©Les Secrets de Loly
Avec une croissance échevelée qui l’a hissée à la tête des marques indépendantes de produits capillaires sur le marché français, Les Secrets de Loly a attiré du beau monde pour son LBO bis. Quatre ans après son premier buyout avec Quilvest, qui l’avait déjà valorisé environ 60 M€ pour un multiple de plus de 12 fois l’Ebitda, la griffe créée en 2009 par l’entrepreneure Kelly Massol a quadruplé de taille et réussi à imposer sa notoriété sur le segment des soins pour cheveux ondulés, bouclés, frisés et crépus.
Valo entre 13 et 14 fois l’Ebitda
« Malgré le contexte de frilosité actuel, les actifs très prime font toujours l’objet d’une belle compétition », souligne Simon Eischen, associé-fondateur de Scalene Partners, qui a conseillé successivement les trois opérations de la marque : son premier buyout avec Quilvest en 2022, son dividend recap il y a deux ans et son LBO bis actuel. Le process a confronté en phase 2 le FO spécialisé en consumer Verlinvest, l’investisseur midmarket evergreen HLD et le fonds italien Quadrivio, qui a remporté la mise pour une valorisation comprise entre 160 et 180 M€, soit un multiple entre 13 et 14 fois l’Ebitda.

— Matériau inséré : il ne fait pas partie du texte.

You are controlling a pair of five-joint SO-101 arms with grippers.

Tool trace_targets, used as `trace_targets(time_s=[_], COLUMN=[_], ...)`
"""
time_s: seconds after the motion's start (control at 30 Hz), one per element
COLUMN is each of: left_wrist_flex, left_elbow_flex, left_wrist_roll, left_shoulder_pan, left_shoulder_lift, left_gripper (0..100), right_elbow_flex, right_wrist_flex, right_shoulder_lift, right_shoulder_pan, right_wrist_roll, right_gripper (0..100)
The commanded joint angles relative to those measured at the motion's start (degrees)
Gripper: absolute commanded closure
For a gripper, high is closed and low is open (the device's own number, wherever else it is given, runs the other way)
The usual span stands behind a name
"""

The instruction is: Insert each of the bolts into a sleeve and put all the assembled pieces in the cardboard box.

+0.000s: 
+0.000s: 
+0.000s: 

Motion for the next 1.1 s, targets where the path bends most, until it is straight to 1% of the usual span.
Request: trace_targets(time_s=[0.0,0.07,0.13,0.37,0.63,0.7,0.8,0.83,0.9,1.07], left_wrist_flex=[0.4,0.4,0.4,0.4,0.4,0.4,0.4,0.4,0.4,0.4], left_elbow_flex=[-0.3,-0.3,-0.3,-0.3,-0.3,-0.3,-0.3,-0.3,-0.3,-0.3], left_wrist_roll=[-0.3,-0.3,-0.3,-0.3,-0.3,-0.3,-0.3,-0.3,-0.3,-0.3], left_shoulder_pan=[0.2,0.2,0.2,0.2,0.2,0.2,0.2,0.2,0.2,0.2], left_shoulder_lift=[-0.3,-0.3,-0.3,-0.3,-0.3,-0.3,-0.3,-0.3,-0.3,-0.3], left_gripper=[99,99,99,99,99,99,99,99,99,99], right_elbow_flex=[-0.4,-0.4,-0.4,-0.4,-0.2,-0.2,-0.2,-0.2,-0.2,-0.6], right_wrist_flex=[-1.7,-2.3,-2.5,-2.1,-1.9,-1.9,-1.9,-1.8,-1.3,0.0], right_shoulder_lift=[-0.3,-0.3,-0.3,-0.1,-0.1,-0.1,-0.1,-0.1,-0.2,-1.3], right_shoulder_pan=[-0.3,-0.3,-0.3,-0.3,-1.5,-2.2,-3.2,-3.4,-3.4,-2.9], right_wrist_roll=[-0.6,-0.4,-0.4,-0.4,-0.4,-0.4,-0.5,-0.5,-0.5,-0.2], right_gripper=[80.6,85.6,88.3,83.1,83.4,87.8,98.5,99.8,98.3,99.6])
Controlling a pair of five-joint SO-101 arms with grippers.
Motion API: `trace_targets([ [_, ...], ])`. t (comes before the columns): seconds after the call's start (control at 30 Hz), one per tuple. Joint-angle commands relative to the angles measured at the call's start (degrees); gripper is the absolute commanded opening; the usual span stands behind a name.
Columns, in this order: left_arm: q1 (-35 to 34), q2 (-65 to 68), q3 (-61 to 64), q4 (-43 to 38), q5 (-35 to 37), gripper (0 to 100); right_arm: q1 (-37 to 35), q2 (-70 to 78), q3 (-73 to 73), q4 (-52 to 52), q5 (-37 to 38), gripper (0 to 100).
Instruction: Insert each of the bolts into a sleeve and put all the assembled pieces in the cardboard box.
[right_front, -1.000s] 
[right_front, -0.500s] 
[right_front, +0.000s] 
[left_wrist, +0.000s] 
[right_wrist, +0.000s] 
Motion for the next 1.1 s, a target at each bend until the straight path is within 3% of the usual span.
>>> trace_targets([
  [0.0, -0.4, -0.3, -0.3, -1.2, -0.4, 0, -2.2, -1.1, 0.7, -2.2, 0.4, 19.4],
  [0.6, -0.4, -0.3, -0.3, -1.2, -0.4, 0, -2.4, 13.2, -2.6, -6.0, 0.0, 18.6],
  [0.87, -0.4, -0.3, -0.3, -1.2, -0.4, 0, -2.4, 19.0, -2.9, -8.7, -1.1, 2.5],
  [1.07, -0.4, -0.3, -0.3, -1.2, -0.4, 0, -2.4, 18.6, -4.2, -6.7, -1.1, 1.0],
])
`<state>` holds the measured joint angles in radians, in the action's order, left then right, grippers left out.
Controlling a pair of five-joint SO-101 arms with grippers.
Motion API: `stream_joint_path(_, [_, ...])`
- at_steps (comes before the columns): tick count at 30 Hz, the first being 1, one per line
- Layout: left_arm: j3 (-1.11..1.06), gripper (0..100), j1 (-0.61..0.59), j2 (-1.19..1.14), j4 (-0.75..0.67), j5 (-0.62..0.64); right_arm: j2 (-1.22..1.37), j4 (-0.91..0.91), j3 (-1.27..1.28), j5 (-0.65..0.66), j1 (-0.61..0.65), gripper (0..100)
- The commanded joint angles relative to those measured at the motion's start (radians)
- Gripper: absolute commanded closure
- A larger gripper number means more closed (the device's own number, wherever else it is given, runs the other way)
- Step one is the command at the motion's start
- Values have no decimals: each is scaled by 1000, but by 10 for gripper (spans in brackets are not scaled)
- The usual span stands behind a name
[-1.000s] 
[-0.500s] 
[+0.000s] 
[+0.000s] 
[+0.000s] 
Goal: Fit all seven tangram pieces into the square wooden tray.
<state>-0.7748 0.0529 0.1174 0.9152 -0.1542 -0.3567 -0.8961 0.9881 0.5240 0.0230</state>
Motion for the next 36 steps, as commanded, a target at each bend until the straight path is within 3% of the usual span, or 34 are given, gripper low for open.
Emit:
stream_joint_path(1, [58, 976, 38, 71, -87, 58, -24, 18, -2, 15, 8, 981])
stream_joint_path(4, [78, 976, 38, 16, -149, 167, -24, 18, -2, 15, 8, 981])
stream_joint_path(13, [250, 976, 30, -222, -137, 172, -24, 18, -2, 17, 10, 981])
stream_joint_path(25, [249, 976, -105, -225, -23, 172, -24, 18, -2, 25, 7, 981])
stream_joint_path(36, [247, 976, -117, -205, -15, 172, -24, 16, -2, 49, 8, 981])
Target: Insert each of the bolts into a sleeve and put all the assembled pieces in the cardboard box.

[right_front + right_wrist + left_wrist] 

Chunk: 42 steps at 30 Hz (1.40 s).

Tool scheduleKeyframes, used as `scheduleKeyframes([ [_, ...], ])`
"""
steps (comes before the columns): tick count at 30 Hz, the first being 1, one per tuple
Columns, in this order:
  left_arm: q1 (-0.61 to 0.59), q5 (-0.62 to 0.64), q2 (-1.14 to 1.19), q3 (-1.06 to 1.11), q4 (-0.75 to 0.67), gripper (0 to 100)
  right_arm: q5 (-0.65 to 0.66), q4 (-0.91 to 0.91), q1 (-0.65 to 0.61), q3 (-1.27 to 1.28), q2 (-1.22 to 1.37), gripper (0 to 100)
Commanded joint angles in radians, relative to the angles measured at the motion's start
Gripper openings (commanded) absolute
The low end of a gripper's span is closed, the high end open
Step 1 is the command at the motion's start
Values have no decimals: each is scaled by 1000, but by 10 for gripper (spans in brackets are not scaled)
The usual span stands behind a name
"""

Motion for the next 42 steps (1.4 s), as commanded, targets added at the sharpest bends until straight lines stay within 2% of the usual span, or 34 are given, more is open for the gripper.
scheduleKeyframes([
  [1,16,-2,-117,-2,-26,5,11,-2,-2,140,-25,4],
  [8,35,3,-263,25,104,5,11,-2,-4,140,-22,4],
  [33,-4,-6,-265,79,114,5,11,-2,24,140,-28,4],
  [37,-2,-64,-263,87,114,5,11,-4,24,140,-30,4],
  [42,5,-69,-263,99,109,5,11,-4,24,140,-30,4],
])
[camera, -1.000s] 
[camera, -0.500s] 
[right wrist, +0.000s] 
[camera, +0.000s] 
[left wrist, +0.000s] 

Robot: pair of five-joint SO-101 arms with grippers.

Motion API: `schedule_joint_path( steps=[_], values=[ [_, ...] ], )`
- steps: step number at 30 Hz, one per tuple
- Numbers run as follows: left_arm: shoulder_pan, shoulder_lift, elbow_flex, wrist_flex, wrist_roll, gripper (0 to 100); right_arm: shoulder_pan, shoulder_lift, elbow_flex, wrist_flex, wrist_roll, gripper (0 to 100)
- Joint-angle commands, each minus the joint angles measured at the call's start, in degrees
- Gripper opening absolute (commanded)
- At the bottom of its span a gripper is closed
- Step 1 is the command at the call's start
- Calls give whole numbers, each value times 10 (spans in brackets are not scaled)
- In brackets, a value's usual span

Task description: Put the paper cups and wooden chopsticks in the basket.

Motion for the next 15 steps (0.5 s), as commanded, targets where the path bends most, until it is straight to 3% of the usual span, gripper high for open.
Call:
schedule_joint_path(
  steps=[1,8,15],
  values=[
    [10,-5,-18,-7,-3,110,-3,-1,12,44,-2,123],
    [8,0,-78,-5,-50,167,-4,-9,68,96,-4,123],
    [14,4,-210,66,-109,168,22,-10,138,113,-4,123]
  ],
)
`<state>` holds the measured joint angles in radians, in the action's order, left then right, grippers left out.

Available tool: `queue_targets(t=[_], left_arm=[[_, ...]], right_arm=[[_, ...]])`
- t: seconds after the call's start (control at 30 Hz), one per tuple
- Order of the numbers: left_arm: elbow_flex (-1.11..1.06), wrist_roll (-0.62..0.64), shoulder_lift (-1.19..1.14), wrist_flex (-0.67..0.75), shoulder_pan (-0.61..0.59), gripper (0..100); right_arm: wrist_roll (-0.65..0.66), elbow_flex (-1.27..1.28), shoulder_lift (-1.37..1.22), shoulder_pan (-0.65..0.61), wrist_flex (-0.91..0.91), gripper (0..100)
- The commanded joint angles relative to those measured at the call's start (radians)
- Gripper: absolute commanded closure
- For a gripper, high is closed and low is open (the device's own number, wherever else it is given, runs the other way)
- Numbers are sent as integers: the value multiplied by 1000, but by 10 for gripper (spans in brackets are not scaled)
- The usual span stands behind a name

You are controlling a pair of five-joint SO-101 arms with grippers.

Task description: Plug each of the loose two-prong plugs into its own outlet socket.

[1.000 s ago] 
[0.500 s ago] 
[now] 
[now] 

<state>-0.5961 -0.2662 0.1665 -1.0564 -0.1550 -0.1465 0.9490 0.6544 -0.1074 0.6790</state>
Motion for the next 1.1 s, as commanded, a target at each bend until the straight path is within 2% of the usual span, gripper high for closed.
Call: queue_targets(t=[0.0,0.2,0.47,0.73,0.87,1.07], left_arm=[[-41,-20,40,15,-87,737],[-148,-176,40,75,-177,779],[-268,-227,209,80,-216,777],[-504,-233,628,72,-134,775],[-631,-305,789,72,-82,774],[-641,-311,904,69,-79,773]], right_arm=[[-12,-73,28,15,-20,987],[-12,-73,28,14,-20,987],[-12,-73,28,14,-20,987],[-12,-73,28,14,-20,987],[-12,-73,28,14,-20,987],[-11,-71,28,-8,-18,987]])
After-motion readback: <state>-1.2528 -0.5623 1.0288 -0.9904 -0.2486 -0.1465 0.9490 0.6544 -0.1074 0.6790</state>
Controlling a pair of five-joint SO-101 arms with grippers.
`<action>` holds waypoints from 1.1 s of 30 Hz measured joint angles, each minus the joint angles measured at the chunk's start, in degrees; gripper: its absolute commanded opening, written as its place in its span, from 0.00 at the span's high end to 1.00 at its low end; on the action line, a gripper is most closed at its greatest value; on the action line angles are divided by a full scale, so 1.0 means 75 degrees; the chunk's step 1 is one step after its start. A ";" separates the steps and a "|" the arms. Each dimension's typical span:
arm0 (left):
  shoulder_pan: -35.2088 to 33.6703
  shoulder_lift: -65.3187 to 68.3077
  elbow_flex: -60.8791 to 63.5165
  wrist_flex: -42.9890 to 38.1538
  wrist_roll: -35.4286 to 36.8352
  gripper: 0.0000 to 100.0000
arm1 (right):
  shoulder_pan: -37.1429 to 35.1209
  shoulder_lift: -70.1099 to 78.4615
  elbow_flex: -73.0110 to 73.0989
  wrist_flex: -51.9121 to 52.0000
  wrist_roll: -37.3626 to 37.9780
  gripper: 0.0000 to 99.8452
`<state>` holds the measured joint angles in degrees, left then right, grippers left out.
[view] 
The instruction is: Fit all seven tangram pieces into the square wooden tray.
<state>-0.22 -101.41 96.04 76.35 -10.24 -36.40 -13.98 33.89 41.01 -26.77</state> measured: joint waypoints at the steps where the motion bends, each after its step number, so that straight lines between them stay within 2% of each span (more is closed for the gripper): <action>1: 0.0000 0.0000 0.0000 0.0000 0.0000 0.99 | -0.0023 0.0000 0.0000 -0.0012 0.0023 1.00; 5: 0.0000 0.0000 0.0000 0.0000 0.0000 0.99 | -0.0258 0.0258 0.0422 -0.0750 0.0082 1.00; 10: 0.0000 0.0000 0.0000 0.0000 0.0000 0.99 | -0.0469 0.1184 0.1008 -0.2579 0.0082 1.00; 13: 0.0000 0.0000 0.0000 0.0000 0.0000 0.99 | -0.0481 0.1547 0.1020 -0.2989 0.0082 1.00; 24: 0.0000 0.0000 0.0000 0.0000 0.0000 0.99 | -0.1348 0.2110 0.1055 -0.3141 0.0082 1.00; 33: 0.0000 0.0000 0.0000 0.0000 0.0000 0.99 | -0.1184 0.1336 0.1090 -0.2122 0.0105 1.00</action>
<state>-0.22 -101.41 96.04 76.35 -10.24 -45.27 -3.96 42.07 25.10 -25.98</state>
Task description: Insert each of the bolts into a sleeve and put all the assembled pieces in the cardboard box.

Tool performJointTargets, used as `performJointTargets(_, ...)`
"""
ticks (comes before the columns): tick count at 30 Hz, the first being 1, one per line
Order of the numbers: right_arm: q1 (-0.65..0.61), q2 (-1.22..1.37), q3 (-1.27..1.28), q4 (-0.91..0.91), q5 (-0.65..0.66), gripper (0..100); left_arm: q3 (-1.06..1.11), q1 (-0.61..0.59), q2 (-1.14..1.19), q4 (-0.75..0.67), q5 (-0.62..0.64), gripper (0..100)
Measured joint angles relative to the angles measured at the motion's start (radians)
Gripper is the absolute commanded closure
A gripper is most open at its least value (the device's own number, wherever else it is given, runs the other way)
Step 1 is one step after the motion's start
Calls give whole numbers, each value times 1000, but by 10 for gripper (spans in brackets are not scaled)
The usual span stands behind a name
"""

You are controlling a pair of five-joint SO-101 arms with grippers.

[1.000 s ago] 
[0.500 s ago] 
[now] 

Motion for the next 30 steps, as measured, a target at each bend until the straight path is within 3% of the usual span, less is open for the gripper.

Deuxième deal français de Quadrivio
« Les Secrets de Loly a été une marque pionnière sur le marché des cheveux texturés qui représente 60% des femmes en France et dispose d’un potentiel croissance très important à l’international », souligne Philippe Franchet, managing partner de Quadrivio, spécialisé dans les marques premium, ancien cofondateur de L Capital et associé-gérant de L Catterton. Le fonds sectoriel transalpin signe son deuxième investissement majoritaire tricolore via son véhicule Life Style II, qui avait pris le contrôle de la marque marseillaise de prêt-à-porter Sessùn il y a deux ans. Il déploie un ticket dans sa fourchette entre 20 et 50 M€, qui peut monter jusqu’à 80 M€ en syndiquant auprès de co-investisseurs.
Un attelage financier en trio
Ce qui fut justement le cas pour cette opération, où l’investisseur en flex-equity britannique Three Hills et le fonds de co-invest de Weinberg CP se sont invités en minoritaires. Ce dernier signe là sa troisième ligne en misant un ticket dans son sweet spot entre 10 et 15 M€, et sa première opération avec un fonds tiers. « Nous connaissons bien le secteur de la cosmétique et de la beauté et avons suivi le beau parcours des Secrets de Loly pour nous positionner en amont du process », confie Marc Diamant, directeur associé chez Weinberg Capital Partners. De son côté Three Hills, investit à la fois en equity et en mezzanine pour compléter la dette senior fournie par un pool bancaire élargi afin d’atteindre un levier compris entre 3 et 4 fois l’Ebitda. La fondatrice Kelly Massol réinvestit significativement et conserve une participation substantielle aux côtés du nouvel actionnaire majoritaire, tandis que l’équipe de management, menée par la CEO Carlota Thévenot, se relue à cette occasion.
Près de 3 fois sa mise pour Quilvest
Ce montage au savant équilibre offre ainsi une performance de sortie ébouriffante pour Quilvest qui réalise un multiple entre 2,5 et 3 fois de son investissement en cash-on-cash. Il faut dire que la marque est passée de 10 M€ de revenus en 2021 à 44 M€ en 2024, avec une croissance moyenne de plus de 40 % par an, et une rentabilité plus que triplée, tutoyant les 13 M€. Derrière cette success story, « un positionnement légitime porté par Kelly Massol dont l’authenticité et le lien fort créé avec ses clientes rend la duplication difficile et crée des barrières à l’entrée infranchissables pour les nouveaux arrivants souhaitant surfer sur ce marché par opportunisme », résume Hichem Hadjoudj, associé de Quilvest.
Cap à l’international
Depuis l’entrée de Quilvest Capital Partners en 2022, l’entreprise a renforcé sa gouvernance, structuré ses fonctions clés (finance, supply chain, sales) et consolidé son équipe de direction, préparant ainsi un changement d’échelle. Dirigée depuis 2023 par Carlota Thévenot, une ancienne dirigeante de Coty et LVMH, la marque est aujourd’hui distribuée en France en pharmacie, en sélectif et en ligne, et poursuit aujourd’hui son expansion internationale. Après une première phase de développement en Espagne, la feuille de route prévoit une accélération en Europe — notamment en Europe du Sud — et au Moyen-Orient.